• [PROVIDED DATA]:
• • • • •

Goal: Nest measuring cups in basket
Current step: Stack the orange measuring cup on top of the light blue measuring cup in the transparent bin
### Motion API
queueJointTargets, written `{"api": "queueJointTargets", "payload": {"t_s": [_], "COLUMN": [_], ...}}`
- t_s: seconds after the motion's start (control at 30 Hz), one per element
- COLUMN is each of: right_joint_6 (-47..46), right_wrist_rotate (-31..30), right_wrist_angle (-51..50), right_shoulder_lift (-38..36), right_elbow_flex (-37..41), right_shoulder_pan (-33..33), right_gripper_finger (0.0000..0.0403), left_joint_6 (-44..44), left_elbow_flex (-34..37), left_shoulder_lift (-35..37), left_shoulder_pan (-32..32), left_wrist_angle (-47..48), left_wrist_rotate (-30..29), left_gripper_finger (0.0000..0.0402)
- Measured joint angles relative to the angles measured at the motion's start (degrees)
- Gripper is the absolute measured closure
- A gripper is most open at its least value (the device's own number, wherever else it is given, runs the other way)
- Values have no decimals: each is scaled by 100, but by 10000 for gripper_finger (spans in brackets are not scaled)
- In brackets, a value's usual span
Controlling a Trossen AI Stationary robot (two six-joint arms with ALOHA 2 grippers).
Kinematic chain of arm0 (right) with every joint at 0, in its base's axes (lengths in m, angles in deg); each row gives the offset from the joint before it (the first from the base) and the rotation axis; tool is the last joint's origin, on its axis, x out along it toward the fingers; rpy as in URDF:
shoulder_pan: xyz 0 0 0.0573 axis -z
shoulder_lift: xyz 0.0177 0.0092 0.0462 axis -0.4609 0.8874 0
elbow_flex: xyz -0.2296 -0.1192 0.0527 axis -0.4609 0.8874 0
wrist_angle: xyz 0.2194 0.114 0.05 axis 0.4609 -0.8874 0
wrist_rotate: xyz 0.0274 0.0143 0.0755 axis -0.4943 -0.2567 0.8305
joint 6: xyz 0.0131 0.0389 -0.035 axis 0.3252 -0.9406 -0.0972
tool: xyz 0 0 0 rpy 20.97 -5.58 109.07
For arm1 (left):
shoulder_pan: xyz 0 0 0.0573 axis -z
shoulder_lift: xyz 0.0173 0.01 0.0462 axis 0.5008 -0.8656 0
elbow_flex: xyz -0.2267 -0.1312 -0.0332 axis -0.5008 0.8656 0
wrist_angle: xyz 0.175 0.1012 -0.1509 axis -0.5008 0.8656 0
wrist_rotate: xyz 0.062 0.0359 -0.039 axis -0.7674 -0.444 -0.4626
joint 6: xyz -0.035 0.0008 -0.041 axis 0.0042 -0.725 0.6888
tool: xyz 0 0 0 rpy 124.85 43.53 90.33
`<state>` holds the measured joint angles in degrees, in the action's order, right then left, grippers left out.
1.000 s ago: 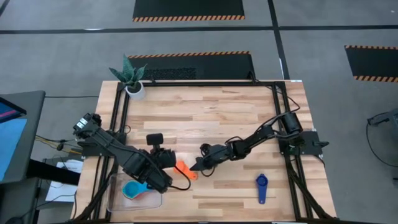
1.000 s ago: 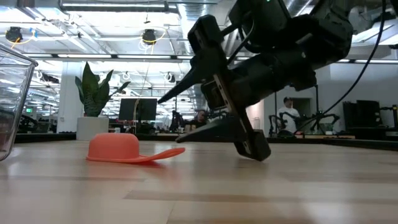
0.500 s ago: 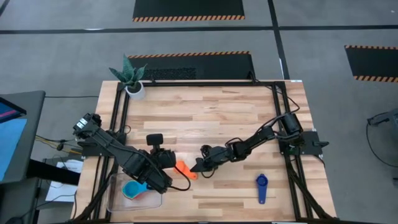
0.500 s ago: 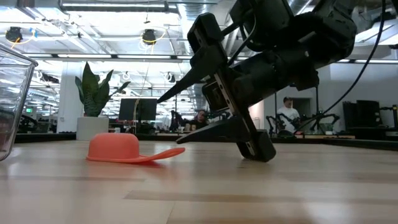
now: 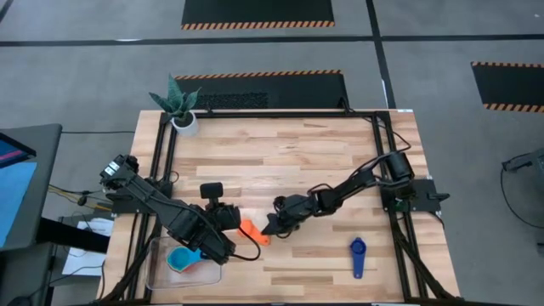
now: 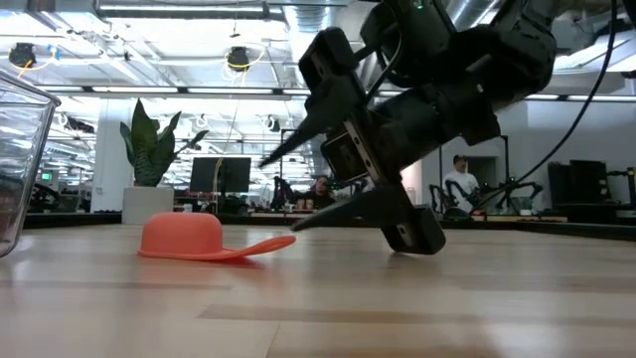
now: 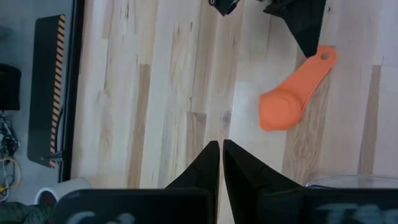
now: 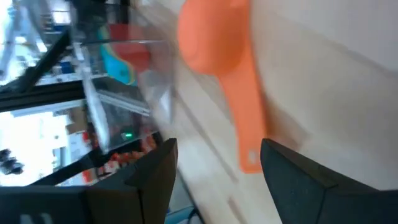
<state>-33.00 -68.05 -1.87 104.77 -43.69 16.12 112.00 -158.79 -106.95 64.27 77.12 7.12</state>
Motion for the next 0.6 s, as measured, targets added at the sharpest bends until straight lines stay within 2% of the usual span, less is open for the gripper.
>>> {"api": "queueJointTargets", "payload": {"t_s": [0.2,0.4,0.6], "right_joint_6": [505,669,347], "right_wrist_rotate": [-23,-217,-380], "right_wrist_angle": [-1666,-1930,-2329], "right_shoulder_lift": [-248,-225,-245], "right_elbow_flex": [-310,-657,-705], "right_shoulder_pan": [16,-51,-161], "right_gripper_finger": [149,149,149], "left_joint_6": [0,0,4], "left_elbow_flex": [0,0,0], "left_shoulder_lift": [0,0,0], "left_shoulder_pan": [-2,0,0], "left_wrist_angle": [-2,-2,-2], "left_wrist_rotate": [0,2,36], "left_gripper_finger": [391,391,391]}}
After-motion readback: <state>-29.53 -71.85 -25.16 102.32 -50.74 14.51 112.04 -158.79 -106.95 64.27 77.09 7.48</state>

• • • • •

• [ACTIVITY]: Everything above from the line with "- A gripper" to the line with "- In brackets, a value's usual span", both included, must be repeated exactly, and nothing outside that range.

• [SOLUTION FOR THIS EXERCISE]:
- A gripper is most open at its least value (the device's own number, wherever else it is given, runs the other way)
- Values have no decimals: each is scaled by 100, but by 10000 for gripper_finger (spans in brackets are not scaled)
- In brackets, a value's usual span

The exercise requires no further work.